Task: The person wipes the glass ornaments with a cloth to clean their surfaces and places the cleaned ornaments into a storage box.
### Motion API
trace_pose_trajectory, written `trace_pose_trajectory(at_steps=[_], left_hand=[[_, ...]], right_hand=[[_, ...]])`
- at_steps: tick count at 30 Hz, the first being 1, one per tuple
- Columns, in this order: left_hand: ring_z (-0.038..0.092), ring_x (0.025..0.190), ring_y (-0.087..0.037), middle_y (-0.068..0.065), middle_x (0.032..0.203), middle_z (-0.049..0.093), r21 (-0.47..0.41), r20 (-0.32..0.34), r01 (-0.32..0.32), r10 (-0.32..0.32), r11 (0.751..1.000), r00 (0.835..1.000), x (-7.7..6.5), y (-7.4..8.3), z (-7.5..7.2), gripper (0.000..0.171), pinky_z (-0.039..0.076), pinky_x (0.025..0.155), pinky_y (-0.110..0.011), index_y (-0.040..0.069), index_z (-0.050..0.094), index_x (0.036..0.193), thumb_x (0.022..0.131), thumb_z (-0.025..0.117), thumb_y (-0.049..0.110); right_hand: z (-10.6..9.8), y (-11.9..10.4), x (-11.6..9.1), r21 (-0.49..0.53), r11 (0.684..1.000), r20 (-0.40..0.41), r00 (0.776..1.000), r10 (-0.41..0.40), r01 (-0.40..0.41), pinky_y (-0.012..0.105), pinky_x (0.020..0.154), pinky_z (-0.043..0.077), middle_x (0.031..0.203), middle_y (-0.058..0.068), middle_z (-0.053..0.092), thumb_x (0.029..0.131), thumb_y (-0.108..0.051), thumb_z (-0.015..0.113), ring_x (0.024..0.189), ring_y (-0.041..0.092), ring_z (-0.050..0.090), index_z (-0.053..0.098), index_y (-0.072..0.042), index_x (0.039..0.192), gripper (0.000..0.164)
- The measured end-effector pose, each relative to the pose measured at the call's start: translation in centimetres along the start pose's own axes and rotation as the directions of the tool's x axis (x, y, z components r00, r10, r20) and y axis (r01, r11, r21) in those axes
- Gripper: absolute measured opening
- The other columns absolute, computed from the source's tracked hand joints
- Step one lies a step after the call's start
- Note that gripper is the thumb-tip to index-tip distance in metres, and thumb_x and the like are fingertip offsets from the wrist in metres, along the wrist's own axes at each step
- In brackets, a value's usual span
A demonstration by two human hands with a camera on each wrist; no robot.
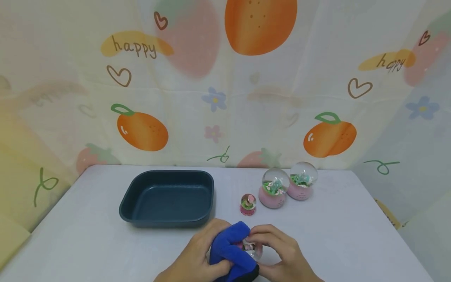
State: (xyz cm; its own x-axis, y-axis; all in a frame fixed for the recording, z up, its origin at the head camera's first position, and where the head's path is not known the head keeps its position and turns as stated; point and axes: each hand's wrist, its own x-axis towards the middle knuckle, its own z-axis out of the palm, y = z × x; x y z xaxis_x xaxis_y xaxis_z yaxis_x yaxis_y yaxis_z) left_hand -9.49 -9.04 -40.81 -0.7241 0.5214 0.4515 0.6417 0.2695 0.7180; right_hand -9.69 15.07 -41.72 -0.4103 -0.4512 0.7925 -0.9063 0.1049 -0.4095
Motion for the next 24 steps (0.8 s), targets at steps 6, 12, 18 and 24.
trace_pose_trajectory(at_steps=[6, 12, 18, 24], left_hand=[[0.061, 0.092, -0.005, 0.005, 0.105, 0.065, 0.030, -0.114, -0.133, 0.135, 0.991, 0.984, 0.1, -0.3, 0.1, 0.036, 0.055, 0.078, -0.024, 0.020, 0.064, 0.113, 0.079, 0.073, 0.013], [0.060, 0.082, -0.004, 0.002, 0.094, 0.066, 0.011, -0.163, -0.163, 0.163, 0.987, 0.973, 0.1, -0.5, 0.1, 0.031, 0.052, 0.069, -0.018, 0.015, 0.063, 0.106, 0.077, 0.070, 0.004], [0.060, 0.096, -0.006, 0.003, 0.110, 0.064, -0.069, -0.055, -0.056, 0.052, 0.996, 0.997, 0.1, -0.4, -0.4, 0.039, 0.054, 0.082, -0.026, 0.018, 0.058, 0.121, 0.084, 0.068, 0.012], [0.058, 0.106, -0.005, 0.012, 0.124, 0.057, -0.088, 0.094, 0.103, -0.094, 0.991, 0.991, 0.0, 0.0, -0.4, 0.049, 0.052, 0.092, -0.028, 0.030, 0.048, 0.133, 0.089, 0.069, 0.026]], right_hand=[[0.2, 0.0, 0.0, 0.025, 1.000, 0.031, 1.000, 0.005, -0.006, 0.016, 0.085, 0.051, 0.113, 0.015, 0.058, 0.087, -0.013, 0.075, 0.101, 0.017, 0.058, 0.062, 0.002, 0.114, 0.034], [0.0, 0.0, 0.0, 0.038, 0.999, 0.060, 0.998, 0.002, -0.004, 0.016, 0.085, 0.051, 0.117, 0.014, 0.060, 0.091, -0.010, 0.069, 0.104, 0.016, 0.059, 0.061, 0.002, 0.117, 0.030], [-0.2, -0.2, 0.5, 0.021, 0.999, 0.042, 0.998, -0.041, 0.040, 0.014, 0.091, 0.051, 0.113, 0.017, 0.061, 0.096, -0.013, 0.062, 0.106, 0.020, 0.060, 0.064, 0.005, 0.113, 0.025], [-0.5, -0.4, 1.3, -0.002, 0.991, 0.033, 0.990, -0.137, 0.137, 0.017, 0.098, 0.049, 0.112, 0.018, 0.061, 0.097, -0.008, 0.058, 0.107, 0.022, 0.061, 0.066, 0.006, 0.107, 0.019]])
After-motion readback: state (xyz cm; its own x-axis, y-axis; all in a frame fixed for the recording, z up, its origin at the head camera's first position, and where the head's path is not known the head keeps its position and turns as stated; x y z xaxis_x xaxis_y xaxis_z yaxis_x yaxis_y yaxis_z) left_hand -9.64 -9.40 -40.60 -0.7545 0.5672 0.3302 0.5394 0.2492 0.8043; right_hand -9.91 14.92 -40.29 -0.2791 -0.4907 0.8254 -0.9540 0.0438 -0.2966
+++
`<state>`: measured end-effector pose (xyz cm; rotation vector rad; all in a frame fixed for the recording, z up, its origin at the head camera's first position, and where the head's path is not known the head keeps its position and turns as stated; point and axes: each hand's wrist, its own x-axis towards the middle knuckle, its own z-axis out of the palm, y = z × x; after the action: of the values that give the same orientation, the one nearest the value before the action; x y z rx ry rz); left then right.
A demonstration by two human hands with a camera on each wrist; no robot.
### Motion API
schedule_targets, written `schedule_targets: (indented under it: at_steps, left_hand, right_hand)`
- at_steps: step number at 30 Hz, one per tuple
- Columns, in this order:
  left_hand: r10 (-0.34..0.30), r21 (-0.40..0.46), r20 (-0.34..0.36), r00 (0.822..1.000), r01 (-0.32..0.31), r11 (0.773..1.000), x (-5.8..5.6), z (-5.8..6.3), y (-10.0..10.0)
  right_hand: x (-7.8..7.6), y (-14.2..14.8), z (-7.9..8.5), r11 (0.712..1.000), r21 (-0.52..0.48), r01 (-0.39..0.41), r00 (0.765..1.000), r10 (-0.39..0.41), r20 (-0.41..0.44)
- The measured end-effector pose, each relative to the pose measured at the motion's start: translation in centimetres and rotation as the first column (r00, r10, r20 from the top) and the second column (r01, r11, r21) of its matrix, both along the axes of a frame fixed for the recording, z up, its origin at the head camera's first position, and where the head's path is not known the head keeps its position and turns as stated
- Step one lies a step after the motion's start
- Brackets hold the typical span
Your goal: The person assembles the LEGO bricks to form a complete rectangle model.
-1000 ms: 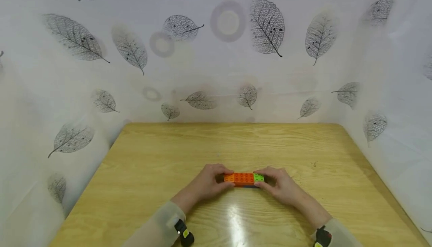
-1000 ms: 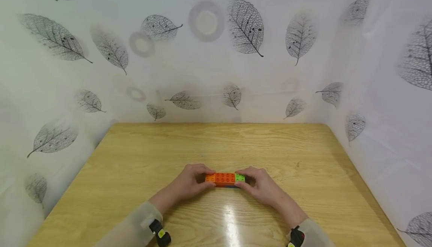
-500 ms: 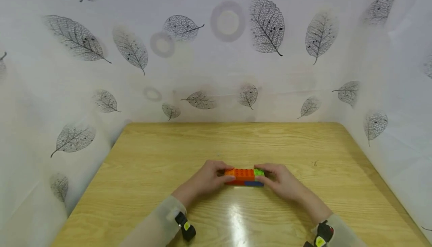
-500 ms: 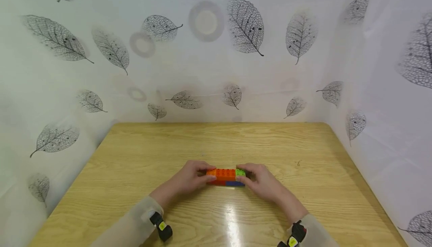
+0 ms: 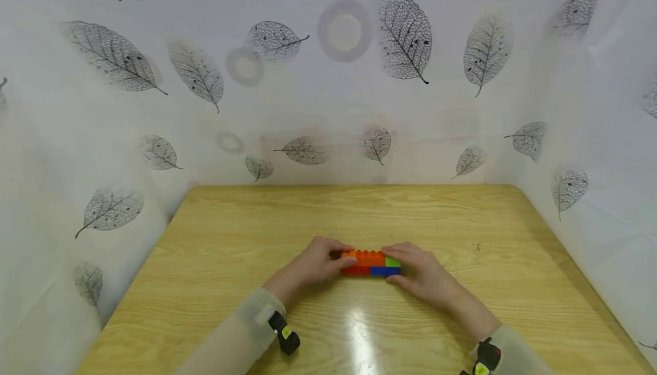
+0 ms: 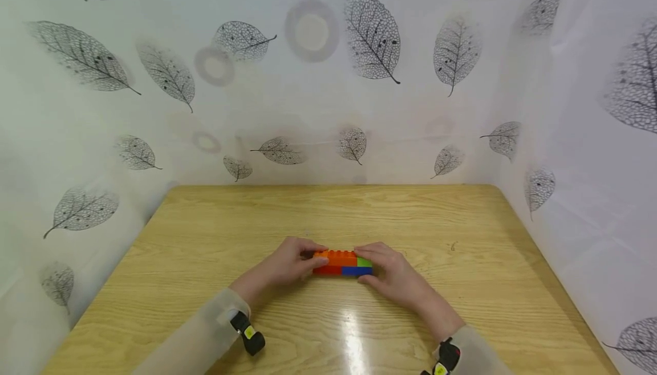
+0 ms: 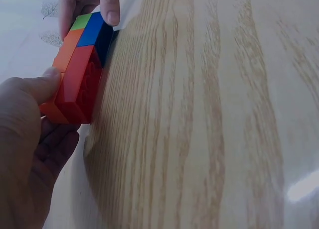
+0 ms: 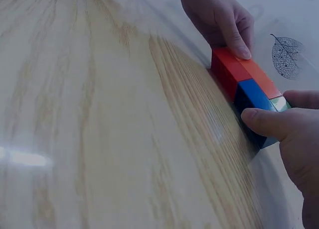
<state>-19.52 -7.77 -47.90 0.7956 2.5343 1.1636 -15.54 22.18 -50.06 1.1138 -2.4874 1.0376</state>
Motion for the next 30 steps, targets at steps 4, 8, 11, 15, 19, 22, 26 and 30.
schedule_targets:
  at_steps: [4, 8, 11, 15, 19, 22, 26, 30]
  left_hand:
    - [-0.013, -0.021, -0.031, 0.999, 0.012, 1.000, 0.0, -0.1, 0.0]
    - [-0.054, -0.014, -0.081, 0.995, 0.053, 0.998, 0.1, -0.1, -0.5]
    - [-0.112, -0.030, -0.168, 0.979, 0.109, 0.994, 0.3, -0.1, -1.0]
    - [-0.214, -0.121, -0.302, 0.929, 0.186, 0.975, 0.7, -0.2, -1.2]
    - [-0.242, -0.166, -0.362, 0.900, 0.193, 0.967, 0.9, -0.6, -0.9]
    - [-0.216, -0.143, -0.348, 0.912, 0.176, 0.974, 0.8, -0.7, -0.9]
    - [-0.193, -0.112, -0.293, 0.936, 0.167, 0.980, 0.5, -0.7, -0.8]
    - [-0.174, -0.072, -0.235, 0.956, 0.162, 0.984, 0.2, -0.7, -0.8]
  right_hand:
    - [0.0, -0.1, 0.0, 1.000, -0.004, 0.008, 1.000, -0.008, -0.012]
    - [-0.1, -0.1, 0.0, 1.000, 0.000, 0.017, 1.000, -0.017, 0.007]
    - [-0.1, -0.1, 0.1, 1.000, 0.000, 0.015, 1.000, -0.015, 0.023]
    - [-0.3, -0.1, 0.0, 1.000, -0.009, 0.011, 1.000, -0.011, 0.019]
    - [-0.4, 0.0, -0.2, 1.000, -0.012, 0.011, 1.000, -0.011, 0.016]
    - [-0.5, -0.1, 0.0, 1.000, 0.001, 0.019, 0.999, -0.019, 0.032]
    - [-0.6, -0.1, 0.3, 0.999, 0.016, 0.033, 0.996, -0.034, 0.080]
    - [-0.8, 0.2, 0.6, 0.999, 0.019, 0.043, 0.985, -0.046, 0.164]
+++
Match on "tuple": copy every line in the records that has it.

Exercise output:
- at_steps: tick count at 30 Hz, the first being 1, one per tuple
- at_steps: step number at 30 Hz, one per tuple

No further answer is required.